=== Section Start ===
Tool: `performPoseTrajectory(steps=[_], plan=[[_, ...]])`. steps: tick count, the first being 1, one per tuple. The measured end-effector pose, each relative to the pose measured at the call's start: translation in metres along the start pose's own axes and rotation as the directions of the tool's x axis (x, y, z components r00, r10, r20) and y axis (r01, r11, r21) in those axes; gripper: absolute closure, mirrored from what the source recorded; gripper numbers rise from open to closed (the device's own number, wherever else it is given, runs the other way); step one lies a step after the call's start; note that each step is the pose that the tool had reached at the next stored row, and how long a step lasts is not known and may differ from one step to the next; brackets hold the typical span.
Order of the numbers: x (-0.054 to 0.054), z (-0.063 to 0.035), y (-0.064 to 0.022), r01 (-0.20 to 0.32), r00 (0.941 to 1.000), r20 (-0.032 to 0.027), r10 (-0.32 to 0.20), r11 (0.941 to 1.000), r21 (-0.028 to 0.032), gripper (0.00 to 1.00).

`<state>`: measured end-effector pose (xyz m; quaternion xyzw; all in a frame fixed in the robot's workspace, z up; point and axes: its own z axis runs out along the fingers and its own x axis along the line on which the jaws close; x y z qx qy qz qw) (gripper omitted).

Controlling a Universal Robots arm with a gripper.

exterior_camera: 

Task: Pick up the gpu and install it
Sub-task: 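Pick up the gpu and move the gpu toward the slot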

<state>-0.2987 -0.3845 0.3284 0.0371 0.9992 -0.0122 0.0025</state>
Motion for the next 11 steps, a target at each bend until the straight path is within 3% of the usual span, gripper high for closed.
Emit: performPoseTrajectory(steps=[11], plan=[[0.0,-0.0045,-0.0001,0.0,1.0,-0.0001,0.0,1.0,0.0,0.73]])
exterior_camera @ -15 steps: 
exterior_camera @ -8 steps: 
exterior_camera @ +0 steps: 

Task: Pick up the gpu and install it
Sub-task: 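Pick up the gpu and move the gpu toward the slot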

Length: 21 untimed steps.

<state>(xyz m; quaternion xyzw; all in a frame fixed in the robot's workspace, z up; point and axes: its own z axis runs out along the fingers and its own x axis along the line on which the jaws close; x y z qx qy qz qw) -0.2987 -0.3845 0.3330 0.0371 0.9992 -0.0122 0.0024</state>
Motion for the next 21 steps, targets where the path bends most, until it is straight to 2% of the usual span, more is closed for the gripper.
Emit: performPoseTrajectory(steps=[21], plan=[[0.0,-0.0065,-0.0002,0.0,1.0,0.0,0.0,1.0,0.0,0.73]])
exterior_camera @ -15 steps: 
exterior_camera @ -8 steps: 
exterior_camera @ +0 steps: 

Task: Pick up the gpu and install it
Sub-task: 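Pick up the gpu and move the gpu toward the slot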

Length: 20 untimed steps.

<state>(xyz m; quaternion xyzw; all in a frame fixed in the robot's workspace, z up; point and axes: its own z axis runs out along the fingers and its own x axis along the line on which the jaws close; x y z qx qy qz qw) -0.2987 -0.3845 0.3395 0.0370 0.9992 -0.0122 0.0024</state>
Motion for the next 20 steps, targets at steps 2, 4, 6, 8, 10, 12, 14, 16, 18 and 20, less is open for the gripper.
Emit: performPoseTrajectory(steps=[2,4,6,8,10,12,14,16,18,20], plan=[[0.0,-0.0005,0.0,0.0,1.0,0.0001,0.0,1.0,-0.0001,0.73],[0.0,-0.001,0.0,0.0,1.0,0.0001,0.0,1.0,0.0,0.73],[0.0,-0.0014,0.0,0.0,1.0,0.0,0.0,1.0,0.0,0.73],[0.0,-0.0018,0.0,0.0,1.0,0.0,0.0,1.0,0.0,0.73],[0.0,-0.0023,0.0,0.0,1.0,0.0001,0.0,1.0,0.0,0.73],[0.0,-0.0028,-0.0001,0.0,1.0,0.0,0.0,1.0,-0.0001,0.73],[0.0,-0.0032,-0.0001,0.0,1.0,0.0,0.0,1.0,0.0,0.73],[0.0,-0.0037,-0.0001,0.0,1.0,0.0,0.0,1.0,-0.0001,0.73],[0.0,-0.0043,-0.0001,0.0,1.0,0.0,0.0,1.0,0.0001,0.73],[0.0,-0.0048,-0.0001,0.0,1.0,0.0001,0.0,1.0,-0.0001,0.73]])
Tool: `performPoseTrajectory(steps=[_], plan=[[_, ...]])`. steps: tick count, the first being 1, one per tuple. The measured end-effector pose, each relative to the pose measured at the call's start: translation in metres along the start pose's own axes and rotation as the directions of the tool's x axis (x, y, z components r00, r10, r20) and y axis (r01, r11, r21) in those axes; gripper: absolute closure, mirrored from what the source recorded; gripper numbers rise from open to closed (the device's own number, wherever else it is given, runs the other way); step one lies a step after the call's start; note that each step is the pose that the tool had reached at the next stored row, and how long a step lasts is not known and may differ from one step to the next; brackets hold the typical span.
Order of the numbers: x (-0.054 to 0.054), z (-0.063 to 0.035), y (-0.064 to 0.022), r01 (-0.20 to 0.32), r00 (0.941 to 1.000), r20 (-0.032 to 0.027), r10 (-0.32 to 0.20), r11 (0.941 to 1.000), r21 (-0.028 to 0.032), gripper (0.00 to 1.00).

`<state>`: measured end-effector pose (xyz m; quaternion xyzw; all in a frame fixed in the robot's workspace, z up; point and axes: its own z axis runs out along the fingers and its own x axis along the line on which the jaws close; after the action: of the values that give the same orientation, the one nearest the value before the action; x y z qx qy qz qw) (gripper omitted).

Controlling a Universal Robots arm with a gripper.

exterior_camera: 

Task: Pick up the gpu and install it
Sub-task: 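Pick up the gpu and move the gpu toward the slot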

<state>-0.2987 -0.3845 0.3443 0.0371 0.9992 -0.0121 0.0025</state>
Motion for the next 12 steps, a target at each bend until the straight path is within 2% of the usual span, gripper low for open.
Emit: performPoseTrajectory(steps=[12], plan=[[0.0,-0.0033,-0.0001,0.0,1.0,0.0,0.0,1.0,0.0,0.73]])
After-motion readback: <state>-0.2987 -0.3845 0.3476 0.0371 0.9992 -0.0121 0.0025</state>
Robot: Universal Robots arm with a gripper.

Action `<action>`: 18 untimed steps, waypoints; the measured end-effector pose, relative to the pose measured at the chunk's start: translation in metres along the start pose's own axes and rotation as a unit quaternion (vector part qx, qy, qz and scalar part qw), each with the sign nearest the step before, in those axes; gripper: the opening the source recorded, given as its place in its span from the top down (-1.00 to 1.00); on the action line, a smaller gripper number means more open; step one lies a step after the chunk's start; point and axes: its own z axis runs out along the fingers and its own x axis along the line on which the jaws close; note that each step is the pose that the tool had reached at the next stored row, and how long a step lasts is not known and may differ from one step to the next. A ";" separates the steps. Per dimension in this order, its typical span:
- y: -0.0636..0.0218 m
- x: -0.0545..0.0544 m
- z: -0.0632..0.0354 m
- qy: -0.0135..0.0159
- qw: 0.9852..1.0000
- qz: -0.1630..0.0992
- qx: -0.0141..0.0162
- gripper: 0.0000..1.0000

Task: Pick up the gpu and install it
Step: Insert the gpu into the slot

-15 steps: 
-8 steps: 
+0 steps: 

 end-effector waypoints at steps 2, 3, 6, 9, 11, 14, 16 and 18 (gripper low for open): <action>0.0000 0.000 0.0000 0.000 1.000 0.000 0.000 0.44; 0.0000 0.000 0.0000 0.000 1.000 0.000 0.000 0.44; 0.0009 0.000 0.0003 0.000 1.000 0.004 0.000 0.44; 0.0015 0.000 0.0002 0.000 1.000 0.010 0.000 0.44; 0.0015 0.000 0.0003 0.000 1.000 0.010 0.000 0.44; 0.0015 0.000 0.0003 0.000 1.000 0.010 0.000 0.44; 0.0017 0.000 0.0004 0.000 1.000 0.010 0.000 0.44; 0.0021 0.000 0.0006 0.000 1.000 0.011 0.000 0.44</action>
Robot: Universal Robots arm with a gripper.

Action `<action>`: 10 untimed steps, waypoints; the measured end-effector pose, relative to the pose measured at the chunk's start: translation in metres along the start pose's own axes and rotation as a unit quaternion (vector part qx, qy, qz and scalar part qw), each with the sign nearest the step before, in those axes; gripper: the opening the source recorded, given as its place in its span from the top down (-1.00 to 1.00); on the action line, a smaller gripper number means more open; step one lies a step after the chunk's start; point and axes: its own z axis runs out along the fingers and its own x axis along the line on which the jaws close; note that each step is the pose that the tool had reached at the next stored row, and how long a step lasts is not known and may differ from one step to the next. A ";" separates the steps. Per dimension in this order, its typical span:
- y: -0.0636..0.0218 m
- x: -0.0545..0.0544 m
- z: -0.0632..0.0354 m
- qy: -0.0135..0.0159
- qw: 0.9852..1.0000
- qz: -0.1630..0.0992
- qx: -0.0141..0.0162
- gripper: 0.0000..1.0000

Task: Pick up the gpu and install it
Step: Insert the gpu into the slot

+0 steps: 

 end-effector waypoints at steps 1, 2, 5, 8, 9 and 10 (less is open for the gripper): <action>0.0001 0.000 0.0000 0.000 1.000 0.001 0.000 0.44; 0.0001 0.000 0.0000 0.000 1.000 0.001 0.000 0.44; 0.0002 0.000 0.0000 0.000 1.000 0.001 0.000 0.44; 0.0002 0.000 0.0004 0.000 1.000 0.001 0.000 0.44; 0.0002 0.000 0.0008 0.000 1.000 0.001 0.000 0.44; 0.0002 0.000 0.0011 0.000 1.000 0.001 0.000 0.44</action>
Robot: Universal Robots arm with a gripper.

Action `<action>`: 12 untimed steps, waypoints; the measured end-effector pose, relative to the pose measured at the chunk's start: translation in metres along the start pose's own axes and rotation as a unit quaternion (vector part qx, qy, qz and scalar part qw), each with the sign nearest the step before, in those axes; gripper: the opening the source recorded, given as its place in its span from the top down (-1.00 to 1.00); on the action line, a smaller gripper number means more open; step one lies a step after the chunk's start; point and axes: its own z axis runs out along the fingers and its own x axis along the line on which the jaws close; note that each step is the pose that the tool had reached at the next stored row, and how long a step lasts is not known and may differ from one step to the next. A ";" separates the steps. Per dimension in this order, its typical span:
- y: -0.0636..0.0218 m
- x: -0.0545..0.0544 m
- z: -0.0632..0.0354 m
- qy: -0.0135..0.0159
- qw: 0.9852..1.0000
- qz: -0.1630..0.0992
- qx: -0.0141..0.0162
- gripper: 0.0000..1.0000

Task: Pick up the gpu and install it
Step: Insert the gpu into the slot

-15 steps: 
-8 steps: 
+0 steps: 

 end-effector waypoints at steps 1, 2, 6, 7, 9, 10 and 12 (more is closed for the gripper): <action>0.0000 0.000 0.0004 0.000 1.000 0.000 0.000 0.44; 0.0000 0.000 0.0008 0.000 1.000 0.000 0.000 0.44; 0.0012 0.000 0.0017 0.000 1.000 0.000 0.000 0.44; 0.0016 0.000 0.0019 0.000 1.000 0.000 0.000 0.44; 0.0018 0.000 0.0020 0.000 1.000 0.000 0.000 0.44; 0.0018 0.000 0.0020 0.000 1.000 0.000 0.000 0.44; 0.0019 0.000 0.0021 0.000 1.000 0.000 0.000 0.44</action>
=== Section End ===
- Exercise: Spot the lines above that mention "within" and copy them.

- Output for this exercise:
Motion for the next 11 steps, a target at each bend until the straight path is within 3% of the usual span, gripper high for closed.
Motion for the next 12 steps, a target at each bend until the straight path is within 2% of the usual span, gripper low for open.

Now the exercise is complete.